[Start of section]
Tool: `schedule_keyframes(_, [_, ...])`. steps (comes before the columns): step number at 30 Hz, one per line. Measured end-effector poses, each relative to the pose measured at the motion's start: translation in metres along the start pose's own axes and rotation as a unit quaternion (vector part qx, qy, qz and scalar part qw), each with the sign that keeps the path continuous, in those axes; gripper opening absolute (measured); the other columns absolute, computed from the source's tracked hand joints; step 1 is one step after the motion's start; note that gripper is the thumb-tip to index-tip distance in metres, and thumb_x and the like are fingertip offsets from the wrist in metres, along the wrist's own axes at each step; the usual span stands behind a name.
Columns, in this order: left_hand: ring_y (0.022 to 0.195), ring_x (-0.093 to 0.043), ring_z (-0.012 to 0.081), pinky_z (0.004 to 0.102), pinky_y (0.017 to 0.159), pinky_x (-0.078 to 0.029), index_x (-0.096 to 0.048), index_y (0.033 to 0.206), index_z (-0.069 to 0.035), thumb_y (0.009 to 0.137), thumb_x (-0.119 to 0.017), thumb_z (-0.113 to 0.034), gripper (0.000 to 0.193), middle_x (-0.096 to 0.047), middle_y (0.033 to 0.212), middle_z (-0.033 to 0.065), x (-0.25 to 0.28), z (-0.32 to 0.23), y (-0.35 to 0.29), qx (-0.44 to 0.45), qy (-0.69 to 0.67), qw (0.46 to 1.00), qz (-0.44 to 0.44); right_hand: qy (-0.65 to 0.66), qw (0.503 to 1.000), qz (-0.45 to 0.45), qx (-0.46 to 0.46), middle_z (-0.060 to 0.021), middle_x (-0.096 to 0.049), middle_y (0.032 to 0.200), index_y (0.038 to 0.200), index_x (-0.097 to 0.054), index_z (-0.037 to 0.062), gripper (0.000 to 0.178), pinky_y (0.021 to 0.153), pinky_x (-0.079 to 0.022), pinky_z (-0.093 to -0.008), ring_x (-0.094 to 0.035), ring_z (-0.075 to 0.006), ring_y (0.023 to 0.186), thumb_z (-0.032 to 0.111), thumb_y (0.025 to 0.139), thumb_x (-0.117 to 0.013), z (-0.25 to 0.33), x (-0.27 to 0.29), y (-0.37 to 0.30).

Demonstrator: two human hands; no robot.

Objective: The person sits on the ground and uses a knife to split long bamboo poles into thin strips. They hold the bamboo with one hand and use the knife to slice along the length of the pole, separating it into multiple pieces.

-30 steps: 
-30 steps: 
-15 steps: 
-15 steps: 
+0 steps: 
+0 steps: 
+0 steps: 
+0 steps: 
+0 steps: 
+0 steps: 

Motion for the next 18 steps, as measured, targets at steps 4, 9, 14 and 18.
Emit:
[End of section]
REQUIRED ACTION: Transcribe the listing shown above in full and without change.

WRITTEN REPLY:
Tool: `schedule_keyframes(_, [_, ...])`. steps (comes before the columns): step number at 30 Hz, one per line. Measured end-effector poses, each relative to the pose measured at the motion's start: translation in metres along the start pose's own axes and rotation as a unit quaternion (vector part qx, qy, qz and scalar part qw), each with the sign that keeps the path continuous, in those axes; gripper opening absolute (measured); the other columns absolute, computed from the source's tracked hand joints; step 1 is one step after the motion's start; note that gripper is the thumb-tip to index-tip distance in metres, and thumb_x and the like are fingertip offsets from the wrist in metres, along the wrist's own axes at each step; the usual span stands behind a name.
Columns, in this order: left_hand: ring_y (0.022 to 0.195), ring_x (-0.093 to 0.043), ring_z (-0.012 to 0.081), pinky_z (0.004 to 0.102), pinky_y (0.017 to 0.159), pinky_x (-0.078 to 0.029), index_x (-0.096 to 0.048), index_y (0.033 to 0.206), index_z (-0.069 to 0.035), thumb_y (0.009 to 0.137), thumb_x (-0.119 to 0.017), thumb_z (-0.113 to 0.034), gripper (0.000 to 0.193), middle_x (-0.096 to 0.047), middle_y (0.033 to 0.212), middle_z (-0.033 to 0.065), x (-0.25 to 0.28), z (-0.32 to 0.23), y (-0.35 to 0.29), qx (-0.44 to 0.45), qy (-0.69 to 0.67), qw (0.46 to 1.00), qz (-0.44 to 0.44); right_hand: qy (-0.65 to 0.66), qw (0.503 to 1.000), qz (-0.45 to 0.45), qx (-0.46 to 0.46), middle_z (-0.060 to 0.021), middle_x (-0.096 to 0.049), middle_y (0.032 to 0.200), index_y (0.038 to 0.200), index_x (-0.097 to 0.054), index_z (-0.037 to 0.062), gripper (0.000 to 0.178), pinky_y (0.021 to 0.153), pinky_x (-0.079 to 0.022), pinky_z (-0.093 to -0.008), ring_x (-0.094 to 0.035), ring_z (-0.075 to 0.006), ring_y (0.023 to 0.186), thumb_z (-0.032 to 0.111), thumb_y (0.025 to 0.139), thumb_x (-0.117 to 0.013), z (-0.25 to 0.33), x (-0.27 to 0.29), y (-0.37 to 0.30).

Demonstrator: two human hands; no robot.

Objective: The person sits on the ground and uses a knife to split long bamboo poles into thin strips. They hold the bamboo with one hand and use the knife to slice along the length of the pole, separating it into multiple pieces.

-30 steps: 
-30 steps: 
-15 steps: 
-15 steps: 
+0 steps: 
+0 steps: 
+0 steps: 
+0 steps: 
+0 steps: 
+0 steps: 

Motion for the next 18 steps, as measured, targets at steps 4, 9, 14 and 18.
Emit:

This finishes the output for the exercise.